# Ransom Computer Virus From Saudi Arabia?



## WhatInThe (Jul 28, 2015)

I noted a computer dummy and naïve fool who responded who called the number on a pop up that wouldn't leave their screen(they're called ransom viruses). They were charged over 400 dollars to clean and protect their computer. 400 dollars could've bought them a new computer, domestic in store American technical service and/or 3-4 years of about the best computer security and maintenance software out there. Should know by now but do not respond to pop ups or strange emails because that's how it probably got in there

They think the hackers/scammers might be from Saudi Arabia. Has anyone heard anything about hackers or viruses from Saudi Arabia. Being the part of the world it is I'm sure a lot of crap comes from that region towards the US.


----------



## Kadee (Jul 28, 2015)

No but as I mentioned in my post about the latest scam I have received , about my INTERNET being disconnected. As a guess we would have received at least 20 calls from the" MICROSOFT" Mob claiming we had a virus .. If in doubt just hang up


----------



## Mike (Jul 29, 2015)

That is really sad!

Everybody who buys a computer whether for the fist
time, or a replacement should be given some suggestions
as to how to avoid these sort of scams.

Not everybody knows about them, especially a newbie who
is buying his/her first machine, they do not know much about
computers, though that might be a wrong statement today.

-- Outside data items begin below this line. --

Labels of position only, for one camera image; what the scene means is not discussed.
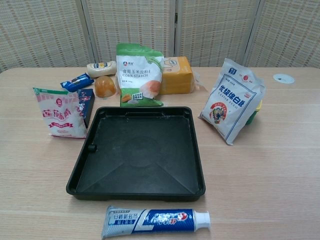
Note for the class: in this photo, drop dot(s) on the pink white powder bag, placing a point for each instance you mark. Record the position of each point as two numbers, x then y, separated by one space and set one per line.
60 115

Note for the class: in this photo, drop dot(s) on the black square plastic tray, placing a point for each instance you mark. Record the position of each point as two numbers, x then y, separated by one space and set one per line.
140 155

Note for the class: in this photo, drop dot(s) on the blue cookie packet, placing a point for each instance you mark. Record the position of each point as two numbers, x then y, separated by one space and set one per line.
77 82

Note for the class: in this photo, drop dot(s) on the orange yellow bagged block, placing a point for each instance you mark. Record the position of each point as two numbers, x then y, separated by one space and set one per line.
177 77

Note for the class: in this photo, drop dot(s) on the green white corn starch bag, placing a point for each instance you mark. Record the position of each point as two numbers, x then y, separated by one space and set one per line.
137 75

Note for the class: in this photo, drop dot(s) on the orange jelly cup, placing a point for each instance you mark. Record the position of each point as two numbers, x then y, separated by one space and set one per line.
105 87

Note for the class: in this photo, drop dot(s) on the white blue sugar bag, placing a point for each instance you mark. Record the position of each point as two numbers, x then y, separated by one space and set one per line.
230 105

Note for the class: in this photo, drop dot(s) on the dark blue floral box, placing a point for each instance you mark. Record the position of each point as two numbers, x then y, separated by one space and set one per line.
88 105

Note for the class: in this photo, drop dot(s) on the cream mayonnaise squeeze bottle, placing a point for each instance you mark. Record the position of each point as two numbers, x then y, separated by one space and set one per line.
100 68

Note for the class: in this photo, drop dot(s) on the yellow green plastic container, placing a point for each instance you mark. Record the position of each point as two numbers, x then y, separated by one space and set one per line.
255 112

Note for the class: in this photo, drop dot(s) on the blue white toothpaste tube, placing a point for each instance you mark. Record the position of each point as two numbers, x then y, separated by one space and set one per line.
155 220

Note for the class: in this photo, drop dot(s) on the white round table grommet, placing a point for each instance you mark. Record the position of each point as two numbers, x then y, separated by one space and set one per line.
283 78

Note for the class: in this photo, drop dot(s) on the beige woven folding screen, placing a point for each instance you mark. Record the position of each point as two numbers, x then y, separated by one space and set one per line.
45 30

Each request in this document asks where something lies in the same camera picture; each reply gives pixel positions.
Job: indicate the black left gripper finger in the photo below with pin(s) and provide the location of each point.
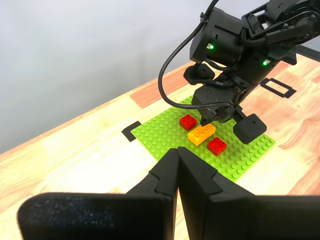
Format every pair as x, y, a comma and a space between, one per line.
100, 215
250, 217

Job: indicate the black rectangular tape outline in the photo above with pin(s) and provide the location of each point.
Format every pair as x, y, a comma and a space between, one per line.
278, 92

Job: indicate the black corner tape marker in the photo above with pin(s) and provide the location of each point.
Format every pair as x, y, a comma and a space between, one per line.
128, 135

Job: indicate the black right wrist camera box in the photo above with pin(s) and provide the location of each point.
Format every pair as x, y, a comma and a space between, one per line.
212, 96

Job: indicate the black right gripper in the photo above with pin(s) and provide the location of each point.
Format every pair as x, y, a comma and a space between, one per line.
250, 75

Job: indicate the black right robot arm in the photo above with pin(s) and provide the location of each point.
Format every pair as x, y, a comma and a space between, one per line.
220, 32

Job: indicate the green studded baseplate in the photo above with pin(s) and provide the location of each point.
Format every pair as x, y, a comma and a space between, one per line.
162, 140

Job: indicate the yellow rectangular brick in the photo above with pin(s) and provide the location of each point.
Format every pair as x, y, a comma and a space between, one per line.
200, 135

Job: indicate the red square brick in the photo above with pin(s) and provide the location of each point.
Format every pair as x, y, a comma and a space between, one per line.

After a time they can ask questions in a place like this, but
until they get established in the surfing community, they shoud
be given some guidance.

Use Adblock plus and its related add-ons in Mozilla, that will stop
any nonsense getting into your computer.

Mike.


----------



## WhatInThe (Jul 29, 2015)

Did some research and apparently Saudi Arabia has had hackers capable of hacking for information. In 2012 Saudi hackers published Israeli credit card information.

http://www.washingtonpost.com/blogs...d-information/2012/01/03/gIQAkMIMYP_blog.html

Israeli hackers responded by attacking the Saudi stock market.


----------